In fact, both Valk and Kliën were involved with the Ballet Frankfurt’s social practice experiments when they worked there (Valk as a dramaturg, Kliën as a choreographer and performer) under William Forsythe. Kliën continued these experiments at Ireland’s Daghda Dance Company, in collaboration with Valk and others, which served as a platform for various artists and initiatives from 2003-2011, when its activities ceased following austerity budget cuts in that country.

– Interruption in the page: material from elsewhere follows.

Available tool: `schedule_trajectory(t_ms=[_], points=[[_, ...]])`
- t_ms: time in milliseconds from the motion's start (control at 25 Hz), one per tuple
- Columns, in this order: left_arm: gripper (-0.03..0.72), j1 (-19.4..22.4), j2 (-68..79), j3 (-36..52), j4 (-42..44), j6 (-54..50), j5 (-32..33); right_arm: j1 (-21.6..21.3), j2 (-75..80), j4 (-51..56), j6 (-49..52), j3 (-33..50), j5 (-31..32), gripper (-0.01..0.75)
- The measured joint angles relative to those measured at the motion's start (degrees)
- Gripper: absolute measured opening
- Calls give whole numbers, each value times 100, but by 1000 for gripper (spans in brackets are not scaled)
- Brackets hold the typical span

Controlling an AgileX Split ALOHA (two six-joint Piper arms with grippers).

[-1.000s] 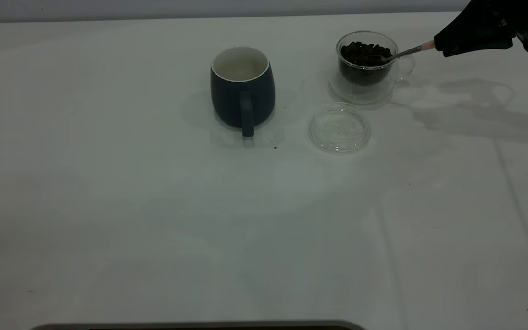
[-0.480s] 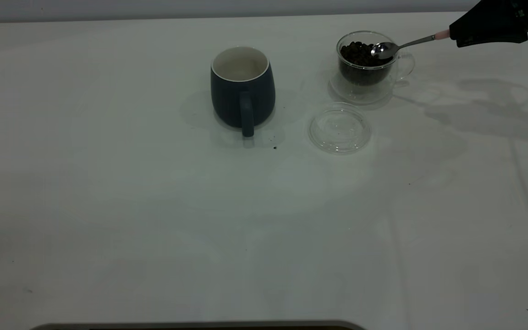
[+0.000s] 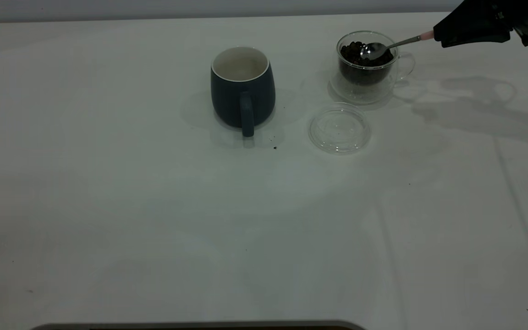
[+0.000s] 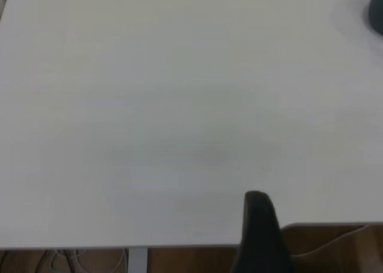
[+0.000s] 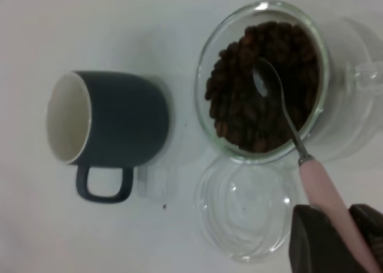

Compared to such efforts, derived through rigorous performing arts investigations, the sort of things Abramović is playing with strike me as little more than glorified entertainment. Her attempts to break down audience/artist barriers amount to gimmicks; her institute reinforces the visual arts’ reliance on theory and its own discourse to situate and reify the work being presented therein. Performance art’s dependency on its relationship to context and discourse continues apace, and within this mode, there is less and less room for meaningful exploration. Her institute is a tomb for the form.

Fair enough; Abramović isn’t everything. But the larger institutional embrace of her particular version of performance art is deeply troubling. Again, as museums and art spaces become more inclusive of performing artists from outside the visual art tradition, they play a greater and greater role in shaping our understanding of such work. But the willingness to embrace Abramović and her brand, while convenient and feel-good-y in the short-term, suggests a continued unwillingness for these institutions to re-imagine their own mission and role within the field. Rather than treat performance in whatever stripe as a shared experiential process, Abramović’s approach suggests–and the support from MoMA and others attest–that the museumification of performance promises to objectify it, hermetically seal it, reduce as much as possible the open, spontaneous experience of live art, and instead subject it to the same stultifying treatment as any other exhibition.

All the Institute for Preservation of Performance Art needs, I guess, is an audio tour to serve as the final nail in the coffin.